TO DO -> Leave the pictures out and quote every line from the start of the listing to the line with "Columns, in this", inclusive.

RECORDED INFORMATION ->

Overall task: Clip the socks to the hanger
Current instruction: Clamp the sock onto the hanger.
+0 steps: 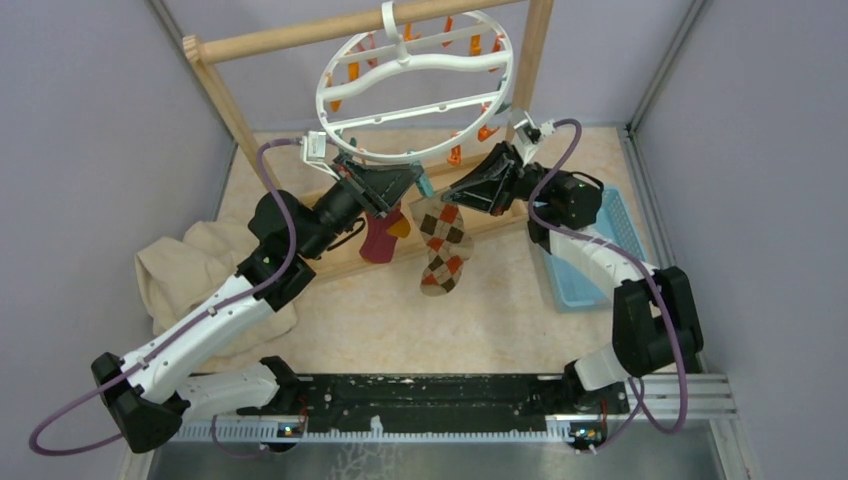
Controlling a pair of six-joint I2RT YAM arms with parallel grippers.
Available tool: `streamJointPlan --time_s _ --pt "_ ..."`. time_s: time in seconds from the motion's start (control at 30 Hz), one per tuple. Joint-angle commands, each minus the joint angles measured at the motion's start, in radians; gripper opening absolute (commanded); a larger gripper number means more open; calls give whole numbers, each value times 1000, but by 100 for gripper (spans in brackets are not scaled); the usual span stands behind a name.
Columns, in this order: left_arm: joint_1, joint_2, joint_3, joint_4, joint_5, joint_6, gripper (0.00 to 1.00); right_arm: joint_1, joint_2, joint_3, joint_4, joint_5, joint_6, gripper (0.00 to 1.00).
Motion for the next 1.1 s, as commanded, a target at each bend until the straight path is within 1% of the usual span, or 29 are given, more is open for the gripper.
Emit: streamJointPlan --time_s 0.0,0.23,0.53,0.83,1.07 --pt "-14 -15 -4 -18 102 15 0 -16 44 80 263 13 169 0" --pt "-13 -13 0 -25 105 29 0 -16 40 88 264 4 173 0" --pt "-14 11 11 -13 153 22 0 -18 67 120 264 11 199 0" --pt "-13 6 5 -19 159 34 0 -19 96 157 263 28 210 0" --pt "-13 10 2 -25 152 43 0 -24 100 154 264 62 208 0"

SOLUTION TO THIS EXERCISE ->
Overall task: Clip the socks to the hanger
Current instruction: Clamp the sock onto the hanger.
+0 steps: 
Controlling a pair of six-joint I2RT YAM arms with parallel grippers.
Available tool: `streamJointPlan --time_s _ --pt "_ ..."`. time_s: time in seconds from the motion's start (control at 30 Hz), one per tuple. Joint-angle commands, each minus the joint angles measured at the motion's start, in radians; gripper opening absolute (commanded); a larger gripper number means more open; calls give whole numbers, each value times 1000, but by 100 for gripper (spans in brackets are not scaled); the usual span stands behind a name.
Columns, in this order: left_arm: joint_1, joint_2, joint_3, joint_4, joint_5, joint_6, gripper (0.00 to 1.00); right_arm: joint_1, joint_2, joint_3, joint_4, joint_5, joint_6, gripper (0.00 to 1.00).

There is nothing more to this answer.